[Task requirements] Among the lines below, keep only those from the one containing "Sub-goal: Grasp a" through the one containing "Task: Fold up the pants", and reproduce them exactly.

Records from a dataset
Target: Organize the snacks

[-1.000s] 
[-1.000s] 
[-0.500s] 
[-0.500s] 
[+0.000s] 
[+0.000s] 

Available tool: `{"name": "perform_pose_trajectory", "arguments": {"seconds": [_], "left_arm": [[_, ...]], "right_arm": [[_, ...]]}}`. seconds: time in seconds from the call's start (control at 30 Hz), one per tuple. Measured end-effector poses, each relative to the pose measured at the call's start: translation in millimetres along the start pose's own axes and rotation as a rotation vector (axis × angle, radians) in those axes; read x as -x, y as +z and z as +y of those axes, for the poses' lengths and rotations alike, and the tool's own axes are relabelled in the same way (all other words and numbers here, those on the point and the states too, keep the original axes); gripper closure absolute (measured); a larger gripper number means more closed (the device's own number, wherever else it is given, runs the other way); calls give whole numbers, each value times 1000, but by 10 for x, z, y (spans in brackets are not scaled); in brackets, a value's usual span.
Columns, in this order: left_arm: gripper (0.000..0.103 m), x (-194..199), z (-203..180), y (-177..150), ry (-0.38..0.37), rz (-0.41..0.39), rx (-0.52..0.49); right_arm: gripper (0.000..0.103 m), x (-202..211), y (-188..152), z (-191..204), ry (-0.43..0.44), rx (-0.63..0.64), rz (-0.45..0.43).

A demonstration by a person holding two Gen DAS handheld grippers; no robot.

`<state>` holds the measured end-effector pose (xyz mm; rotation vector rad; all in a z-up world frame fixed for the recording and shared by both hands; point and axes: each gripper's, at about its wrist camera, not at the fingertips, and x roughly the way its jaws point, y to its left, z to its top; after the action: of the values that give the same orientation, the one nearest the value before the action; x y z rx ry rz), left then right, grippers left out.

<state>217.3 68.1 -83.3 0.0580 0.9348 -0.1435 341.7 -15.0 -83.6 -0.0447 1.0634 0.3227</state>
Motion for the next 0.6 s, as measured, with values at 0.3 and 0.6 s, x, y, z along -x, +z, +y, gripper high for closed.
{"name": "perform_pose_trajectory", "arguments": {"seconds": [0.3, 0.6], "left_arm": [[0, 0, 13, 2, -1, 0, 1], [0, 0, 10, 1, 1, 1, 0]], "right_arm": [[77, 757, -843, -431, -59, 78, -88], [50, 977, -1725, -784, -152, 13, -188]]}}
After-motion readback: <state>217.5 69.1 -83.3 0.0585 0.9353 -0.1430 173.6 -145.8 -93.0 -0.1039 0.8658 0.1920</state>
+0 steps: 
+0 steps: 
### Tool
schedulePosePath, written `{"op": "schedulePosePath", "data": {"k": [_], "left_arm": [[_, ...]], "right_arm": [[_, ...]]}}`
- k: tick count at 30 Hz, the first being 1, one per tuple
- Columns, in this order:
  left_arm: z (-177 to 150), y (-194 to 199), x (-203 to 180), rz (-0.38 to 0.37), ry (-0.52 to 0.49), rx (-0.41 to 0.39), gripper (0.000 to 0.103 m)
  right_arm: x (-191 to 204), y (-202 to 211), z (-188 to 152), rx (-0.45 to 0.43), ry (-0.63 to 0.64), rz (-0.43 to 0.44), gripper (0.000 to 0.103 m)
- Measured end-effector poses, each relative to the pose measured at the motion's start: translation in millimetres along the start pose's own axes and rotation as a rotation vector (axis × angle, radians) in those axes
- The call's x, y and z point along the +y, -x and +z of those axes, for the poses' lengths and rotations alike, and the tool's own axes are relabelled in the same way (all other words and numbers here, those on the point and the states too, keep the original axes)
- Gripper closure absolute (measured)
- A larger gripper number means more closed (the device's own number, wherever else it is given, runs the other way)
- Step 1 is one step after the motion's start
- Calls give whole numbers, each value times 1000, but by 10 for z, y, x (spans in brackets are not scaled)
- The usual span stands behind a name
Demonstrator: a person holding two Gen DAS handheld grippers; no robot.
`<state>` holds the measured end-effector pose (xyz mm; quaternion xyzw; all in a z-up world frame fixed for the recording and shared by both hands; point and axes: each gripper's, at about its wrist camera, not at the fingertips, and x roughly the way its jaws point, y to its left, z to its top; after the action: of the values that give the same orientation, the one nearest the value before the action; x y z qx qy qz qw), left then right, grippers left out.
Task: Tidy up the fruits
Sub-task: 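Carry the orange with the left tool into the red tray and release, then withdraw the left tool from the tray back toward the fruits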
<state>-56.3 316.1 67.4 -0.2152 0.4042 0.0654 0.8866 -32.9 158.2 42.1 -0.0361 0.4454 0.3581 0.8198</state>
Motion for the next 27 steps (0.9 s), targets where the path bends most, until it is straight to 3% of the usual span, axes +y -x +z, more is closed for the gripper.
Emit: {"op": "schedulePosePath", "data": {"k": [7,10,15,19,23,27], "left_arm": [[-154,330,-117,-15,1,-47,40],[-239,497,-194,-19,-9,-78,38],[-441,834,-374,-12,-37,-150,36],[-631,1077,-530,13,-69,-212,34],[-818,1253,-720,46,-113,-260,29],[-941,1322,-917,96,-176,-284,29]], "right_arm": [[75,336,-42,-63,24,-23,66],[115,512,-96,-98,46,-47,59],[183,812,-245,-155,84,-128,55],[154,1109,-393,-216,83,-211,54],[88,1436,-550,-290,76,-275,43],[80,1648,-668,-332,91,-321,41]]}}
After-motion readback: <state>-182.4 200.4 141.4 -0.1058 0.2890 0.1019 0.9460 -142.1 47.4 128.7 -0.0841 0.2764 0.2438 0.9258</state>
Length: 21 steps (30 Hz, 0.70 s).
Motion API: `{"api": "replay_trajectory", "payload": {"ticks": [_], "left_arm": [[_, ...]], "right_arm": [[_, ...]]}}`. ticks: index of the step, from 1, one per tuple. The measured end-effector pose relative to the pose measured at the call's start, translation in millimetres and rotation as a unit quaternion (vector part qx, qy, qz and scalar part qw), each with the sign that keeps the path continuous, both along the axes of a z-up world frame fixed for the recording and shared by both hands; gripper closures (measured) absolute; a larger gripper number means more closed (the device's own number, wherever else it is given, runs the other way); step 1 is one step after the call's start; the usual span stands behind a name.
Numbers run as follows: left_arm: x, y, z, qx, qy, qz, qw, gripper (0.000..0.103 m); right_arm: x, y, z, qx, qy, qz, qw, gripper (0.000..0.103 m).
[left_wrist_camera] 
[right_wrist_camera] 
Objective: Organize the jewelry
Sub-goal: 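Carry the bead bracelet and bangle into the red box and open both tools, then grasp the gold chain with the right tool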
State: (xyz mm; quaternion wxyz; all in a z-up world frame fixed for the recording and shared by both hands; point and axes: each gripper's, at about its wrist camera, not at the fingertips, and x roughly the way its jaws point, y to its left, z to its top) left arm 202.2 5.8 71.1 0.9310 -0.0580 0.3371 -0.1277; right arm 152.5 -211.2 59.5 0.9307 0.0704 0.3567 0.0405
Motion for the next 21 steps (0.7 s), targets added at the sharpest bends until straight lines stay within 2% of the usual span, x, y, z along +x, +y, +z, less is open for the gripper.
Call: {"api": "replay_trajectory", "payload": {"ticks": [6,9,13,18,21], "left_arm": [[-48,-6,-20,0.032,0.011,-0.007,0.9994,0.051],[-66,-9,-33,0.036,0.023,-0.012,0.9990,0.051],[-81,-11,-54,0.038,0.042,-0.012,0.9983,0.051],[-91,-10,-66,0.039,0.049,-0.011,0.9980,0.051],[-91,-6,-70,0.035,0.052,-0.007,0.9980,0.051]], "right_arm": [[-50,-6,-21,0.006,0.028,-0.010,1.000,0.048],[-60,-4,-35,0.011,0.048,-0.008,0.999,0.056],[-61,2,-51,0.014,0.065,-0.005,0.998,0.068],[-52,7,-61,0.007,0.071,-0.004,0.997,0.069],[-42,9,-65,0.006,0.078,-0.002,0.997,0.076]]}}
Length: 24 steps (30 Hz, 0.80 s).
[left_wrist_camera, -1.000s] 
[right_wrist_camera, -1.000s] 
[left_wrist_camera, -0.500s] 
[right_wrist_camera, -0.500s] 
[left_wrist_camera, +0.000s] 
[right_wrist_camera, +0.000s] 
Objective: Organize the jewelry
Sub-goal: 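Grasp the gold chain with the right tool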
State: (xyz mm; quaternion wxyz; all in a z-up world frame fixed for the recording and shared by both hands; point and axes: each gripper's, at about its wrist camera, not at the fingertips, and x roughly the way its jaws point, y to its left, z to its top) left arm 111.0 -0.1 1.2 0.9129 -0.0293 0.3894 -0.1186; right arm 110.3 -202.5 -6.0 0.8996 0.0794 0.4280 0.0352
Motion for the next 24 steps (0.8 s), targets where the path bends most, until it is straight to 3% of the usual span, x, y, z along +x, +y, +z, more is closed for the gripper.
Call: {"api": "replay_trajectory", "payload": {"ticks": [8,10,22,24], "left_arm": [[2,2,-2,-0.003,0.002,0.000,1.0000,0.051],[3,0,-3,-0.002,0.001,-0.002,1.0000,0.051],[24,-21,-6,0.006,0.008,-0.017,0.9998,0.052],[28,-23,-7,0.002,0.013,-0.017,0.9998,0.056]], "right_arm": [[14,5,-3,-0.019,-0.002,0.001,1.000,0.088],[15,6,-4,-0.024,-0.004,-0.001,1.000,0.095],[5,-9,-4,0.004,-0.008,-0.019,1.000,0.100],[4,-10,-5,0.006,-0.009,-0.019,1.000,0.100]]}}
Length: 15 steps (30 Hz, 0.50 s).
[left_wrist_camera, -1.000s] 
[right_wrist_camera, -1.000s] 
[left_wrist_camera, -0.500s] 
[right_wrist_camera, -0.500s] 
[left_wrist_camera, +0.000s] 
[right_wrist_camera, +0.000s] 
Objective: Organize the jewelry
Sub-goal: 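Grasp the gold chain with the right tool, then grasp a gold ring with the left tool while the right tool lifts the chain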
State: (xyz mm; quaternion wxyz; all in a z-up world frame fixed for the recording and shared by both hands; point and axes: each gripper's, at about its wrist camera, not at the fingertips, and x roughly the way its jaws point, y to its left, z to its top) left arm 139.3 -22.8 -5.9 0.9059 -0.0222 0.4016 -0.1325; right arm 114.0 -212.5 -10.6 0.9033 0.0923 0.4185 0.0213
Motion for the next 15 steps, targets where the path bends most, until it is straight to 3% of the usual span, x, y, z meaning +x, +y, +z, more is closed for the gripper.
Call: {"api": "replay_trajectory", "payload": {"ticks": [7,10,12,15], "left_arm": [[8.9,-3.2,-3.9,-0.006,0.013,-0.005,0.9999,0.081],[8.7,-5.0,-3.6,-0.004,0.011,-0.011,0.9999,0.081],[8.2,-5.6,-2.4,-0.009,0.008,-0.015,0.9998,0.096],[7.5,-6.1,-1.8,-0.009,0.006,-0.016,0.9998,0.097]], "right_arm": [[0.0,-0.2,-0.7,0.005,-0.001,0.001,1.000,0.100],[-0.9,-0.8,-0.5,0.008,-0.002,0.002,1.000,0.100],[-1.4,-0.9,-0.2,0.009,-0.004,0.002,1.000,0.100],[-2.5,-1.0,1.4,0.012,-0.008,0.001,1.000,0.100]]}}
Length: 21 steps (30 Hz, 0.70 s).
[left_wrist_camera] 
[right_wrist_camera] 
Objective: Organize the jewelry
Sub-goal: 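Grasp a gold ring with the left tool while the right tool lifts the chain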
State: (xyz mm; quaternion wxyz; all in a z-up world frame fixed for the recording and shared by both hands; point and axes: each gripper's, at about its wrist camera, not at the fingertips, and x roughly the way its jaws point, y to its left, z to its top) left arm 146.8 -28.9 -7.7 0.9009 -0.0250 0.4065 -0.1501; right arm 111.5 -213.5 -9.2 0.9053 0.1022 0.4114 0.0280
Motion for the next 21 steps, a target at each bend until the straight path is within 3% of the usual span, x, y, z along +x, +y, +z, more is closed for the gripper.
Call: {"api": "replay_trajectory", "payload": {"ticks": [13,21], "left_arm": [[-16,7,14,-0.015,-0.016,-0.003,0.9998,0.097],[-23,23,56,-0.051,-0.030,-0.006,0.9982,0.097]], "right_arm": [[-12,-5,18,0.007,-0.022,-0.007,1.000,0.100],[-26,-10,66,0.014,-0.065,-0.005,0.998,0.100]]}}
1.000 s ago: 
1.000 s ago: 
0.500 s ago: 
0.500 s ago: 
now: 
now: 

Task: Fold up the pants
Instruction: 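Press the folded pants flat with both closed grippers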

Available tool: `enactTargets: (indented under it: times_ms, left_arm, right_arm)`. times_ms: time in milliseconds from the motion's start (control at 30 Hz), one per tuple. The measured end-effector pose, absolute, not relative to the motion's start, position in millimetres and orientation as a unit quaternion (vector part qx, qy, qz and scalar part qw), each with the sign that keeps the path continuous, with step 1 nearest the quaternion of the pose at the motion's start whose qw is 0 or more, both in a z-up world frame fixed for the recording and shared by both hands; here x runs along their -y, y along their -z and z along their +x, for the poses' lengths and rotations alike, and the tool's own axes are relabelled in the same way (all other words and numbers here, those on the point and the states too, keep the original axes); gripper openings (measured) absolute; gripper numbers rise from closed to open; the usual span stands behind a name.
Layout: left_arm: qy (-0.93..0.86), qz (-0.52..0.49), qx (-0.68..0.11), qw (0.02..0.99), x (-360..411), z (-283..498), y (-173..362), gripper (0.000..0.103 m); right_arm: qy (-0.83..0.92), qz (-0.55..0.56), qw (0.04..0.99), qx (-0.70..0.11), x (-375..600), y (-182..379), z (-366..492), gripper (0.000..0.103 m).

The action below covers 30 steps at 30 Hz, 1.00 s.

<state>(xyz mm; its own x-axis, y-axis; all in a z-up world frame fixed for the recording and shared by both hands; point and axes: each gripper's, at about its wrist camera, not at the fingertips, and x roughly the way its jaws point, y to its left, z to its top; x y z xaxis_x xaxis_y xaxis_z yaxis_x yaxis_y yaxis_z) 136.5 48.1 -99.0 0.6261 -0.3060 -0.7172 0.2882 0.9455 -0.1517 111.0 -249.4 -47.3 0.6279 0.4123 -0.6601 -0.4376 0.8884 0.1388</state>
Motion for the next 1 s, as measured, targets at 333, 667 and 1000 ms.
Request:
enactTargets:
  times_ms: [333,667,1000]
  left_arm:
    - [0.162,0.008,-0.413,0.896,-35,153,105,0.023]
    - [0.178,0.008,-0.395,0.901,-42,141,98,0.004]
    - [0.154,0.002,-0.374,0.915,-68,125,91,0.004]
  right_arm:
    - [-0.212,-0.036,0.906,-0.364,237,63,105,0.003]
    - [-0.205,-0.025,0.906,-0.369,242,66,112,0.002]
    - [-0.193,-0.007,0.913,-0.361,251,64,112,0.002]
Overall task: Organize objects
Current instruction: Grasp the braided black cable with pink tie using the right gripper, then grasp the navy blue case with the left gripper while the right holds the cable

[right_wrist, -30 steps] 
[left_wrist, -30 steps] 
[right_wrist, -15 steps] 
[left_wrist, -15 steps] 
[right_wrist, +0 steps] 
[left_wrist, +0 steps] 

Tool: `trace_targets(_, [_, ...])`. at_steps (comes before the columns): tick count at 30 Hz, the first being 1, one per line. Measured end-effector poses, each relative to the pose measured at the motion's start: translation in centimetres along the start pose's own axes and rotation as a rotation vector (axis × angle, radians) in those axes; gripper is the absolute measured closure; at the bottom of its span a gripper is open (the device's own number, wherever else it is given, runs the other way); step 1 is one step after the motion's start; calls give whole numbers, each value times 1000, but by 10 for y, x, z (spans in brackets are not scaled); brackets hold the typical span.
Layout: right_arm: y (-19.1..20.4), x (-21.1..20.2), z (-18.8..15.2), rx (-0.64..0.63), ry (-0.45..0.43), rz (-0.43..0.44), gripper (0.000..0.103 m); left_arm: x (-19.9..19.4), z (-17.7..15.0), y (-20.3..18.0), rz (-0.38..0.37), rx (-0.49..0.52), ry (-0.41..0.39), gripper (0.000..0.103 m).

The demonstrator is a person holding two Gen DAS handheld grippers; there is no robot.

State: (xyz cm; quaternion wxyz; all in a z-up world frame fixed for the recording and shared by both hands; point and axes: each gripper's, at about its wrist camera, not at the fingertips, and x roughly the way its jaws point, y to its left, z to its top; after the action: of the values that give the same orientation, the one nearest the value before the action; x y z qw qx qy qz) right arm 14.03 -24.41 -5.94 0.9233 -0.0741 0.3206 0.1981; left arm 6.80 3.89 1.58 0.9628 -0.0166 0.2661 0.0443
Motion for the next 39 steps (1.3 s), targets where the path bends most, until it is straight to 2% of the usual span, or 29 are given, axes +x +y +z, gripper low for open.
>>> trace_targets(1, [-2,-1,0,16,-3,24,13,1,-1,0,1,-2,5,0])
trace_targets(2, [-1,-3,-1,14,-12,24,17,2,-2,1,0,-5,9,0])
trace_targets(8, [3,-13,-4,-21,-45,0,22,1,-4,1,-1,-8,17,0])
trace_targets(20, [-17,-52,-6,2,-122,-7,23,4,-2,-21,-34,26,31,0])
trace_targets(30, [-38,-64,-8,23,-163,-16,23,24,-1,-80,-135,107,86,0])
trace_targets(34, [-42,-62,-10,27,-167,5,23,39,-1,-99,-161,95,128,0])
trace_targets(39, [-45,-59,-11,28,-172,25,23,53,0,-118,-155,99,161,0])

[Your solution]
Sub-goal: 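Grasp a gold ring with the left tool while the right tool lifts the chain
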State: (xyz mm; quaternion wxyz; all in a z-up world frame fixed for the recording and shared by both hands; point and axes: each gripper's, at about its wrist camera, not at the fingertips, and x roughly the way its jaws point, y to its left, z to its top) left arm 146.8 -28.9 -7.7 0.9009 -0.0250 0.4065 -0.1501; right arm 111.5 -213.5 -9.2 0.9053 0.1022 0.4114 0.0280
Motion for the next 21 steps, a target at each bend until the straight path is within 3% of the usual span, x, y, z along +x, +y, +z, more is closed for the gripper.
Call: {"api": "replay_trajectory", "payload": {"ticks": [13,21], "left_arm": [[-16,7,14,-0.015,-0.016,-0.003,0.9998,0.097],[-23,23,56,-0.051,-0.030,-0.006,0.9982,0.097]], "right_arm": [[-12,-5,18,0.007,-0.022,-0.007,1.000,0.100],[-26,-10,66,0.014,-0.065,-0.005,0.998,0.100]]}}
1.000 s ago: 
1.000 s ago: 
0.500 s ago: 
0.500 s ago: 
now: 
now: 

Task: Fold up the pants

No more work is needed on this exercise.